** ABOUT THIS TASK **
How do the lines below between the ones holding "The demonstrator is" and "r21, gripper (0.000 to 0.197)", inclusive, read? Give them again exactly, with no other lines.

(Records from a collection)
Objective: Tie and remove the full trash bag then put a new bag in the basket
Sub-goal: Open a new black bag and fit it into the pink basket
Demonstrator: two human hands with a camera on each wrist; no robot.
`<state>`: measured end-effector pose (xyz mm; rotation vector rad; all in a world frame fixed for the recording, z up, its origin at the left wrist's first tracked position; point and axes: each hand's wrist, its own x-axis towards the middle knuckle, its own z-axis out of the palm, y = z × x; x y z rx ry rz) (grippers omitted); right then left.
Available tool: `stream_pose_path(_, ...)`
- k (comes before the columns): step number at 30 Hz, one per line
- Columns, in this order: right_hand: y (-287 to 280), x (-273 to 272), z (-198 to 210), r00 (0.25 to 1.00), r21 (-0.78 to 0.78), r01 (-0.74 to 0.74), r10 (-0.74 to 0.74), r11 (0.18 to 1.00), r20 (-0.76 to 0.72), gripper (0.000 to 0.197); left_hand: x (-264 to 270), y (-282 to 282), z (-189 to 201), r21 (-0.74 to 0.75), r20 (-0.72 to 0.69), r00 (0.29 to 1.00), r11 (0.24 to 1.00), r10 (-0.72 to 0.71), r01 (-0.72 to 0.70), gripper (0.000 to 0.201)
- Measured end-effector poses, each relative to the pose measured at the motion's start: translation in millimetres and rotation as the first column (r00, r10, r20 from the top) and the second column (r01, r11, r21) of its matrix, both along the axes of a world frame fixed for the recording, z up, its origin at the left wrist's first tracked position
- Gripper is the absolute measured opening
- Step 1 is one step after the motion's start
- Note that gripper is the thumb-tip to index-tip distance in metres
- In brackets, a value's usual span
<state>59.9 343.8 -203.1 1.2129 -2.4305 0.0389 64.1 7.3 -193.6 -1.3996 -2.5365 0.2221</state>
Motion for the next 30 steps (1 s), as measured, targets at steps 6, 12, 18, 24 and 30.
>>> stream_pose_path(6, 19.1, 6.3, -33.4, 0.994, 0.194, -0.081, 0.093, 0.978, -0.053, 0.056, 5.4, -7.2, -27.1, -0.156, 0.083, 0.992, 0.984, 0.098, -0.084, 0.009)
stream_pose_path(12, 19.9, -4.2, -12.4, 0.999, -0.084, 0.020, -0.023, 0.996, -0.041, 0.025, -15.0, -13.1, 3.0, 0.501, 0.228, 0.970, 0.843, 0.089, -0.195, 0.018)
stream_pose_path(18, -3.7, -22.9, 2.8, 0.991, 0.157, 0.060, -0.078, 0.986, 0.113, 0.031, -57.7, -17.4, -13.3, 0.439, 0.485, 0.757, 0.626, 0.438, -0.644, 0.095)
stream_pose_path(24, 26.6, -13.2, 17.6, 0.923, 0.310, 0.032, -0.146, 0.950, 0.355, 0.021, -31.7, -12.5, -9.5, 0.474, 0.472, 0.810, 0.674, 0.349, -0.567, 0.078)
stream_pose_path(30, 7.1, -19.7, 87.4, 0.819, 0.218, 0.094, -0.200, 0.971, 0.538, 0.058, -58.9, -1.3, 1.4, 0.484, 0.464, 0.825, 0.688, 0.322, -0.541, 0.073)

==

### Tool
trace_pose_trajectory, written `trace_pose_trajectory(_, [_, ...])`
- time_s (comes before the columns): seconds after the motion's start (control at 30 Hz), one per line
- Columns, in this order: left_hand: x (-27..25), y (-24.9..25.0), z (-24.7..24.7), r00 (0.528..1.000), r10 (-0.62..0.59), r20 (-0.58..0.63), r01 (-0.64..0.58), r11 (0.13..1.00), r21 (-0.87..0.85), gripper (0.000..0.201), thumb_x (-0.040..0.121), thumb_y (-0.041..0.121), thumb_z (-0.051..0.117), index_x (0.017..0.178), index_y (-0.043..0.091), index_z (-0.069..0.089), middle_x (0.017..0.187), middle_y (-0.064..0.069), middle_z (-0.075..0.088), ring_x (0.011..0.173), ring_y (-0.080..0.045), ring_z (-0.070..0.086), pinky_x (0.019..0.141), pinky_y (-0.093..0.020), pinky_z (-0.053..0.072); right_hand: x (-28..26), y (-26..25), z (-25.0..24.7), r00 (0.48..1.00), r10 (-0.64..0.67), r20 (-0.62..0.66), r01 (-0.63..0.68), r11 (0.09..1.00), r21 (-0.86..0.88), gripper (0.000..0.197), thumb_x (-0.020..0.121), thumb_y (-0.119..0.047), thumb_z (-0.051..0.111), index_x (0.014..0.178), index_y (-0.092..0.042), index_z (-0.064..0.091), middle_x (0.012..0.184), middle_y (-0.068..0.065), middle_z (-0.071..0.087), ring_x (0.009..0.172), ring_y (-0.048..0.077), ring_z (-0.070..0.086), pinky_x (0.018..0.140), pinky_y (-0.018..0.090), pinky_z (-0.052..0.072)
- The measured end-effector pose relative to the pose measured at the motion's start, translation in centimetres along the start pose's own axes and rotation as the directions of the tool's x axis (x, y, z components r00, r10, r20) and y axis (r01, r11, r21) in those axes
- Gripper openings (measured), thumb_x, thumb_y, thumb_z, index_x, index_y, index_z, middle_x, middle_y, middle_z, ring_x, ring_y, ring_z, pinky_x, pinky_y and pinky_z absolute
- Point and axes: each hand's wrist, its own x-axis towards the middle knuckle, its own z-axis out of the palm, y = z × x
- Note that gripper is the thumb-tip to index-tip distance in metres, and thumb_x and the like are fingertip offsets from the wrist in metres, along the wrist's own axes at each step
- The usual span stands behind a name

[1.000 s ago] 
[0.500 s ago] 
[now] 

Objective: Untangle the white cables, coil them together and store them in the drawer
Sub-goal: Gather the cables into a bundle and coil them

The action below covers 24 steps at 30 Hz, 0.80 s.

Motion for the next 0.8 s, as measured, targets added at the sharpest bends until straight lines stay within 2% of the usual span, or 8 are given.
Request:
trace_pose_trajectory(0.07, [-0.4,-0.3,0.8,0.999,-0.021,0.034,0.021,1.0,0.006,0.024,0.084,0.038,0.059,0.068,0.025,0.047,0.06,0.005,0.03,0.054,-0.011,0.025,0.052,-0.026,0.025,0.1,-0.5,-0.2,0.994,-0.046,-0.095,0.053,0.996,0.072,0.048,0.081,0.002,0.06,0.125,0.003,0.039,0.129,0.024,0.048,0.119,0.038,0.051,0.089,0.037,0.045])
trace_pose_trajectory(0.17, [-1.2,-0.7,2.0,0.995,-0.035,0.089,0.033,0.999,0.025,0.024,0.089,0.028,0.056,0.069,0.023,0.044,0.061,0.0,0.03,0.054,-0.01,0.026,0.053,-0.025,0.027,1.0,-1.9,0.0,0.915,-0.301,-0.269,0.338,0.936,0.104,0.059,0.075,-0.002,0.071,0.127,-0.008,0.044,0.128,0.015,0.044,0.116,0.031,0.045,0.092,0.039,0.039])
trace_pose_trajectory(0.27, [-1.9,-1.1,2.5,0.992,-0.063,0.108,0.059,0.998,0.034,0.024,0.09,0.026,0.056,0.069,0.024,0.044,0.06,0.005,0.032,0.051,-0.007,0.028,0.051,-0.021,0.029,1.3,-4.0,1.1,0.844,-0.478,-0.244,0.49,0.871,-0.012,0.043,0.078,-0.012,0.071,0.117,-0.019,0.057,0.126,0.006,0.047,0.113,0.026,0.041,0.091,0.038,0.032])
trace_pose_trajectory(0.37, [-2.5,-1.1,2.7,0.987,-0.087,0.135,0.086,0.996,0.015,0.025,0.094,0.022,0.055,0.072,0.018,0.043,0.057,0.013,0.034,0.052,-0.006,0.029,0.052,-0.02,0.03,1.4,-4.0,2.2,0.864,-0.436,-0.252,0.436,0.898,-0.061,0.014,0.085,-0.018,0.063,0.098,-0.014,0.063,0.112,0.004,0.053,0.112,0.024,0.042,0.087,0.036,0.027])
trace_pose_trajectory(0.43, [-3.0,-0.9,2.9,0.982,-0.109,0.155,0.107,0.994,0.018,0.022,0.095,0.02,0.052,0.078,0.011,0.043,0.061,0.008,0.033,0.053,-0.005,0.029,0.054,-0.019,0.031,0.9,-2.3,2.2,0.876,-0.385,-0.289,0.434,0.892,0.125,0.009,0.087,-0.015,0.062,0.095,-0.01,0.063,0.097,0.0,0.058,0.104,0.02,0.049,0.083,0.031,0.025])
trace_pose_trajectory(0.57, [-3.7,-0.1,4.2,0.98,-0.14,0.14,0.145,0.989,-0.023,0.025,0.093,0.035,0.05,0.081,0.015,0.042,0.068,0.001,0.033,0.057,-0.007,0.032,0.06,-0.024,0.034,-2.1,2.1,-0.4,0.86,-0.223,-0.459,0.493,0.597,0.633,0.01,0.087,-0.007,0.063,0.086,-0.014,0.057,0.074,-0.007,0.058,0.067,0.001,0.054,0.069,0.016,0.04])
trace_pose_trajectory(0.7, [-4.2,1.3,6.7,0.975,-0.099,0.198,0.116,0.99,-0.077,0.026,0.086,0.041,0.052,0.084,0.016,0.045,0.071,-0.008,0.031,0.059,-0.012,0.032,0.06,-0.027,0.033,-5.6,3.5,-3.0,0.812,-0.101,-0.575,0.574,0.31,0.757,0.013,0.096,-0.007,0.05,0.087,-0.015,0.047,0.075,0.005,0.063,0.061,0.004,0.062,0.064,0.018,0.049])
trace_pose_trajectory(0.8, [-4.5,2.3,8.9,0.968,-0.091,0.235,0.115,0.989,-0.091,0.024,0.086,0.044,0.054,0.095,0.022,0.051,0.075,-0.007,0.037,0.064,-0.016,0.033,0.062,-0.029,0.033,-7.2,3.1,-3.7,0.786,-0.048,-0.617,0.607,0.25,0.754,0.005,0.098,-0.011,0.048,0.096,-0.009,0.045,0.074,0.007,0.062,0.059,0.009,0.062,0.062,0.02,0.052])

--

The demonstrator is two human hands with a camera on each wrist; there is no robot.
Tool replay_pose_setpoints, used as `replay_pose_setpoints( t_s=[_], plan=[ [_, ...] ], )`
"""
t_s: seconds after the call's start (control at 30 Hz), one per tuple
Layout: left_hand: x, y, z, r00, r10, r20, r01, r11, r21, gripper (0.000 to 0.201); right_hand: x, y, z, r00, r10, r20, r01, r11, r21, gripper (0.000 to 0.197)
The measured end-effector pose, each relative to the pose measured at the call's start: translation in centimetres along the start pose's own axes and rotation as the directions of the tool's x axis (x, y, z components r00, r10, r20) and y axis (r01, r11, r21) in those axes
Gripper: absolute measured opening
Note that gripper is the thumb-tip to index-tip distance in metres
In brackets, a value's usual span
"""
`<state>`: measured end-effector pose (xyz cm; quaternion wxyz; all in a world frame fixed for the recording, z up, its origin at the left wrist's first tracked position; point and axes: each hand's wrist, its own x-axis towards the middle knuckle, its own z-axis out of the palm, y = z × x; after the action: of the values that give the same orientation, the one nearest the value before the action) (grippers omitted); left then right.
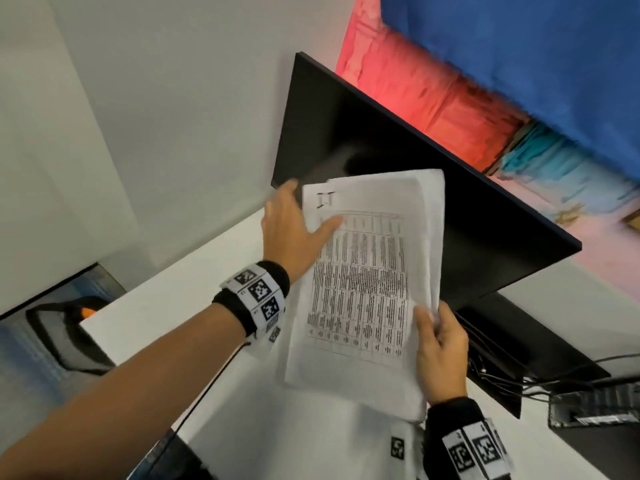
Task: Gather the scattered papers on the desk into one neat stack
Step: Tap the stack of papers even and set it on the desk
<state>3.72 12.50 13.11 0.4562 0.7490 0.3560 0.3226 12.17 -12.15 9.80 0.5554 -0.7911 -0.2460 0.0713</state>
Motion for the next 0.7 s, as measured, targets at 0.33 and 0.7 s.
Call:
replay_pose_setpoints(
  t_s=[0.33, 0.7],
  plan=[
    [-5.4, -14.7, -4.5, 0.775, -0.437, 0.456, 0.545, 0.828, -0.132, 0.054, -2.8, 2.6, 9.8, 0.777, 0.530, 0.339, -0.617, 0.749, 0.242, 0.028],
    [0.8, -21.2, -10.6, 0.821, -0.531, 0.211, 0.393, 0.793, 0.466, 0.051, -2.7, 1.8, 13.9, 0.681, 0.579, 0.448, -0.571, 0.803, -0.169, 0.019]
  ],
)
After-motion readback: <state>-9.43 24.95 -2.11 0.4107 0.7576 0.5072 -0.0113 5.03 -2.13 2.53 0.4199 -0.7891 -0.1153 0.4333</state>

** PROBLEM SOLUTION **
The demonstrator is two human hands with a camera on each wrist; there is no robot.
Tool replay_pose_setpoints, used as `replay_pose_setpoints( t_s=[_], plan=[ [_, ...] ], )`
"""
t_s: seconds after the call's start (control at 30 Hz), one per tuple
Layout: left_hand: x, y, z, r00, r10, r20, r01, r11, r21, gripper (0.000 to 0.201); right_hand: x, y, z, r00, r10, r20, r01, r11, r21, gripper (0.000 to 0.197)

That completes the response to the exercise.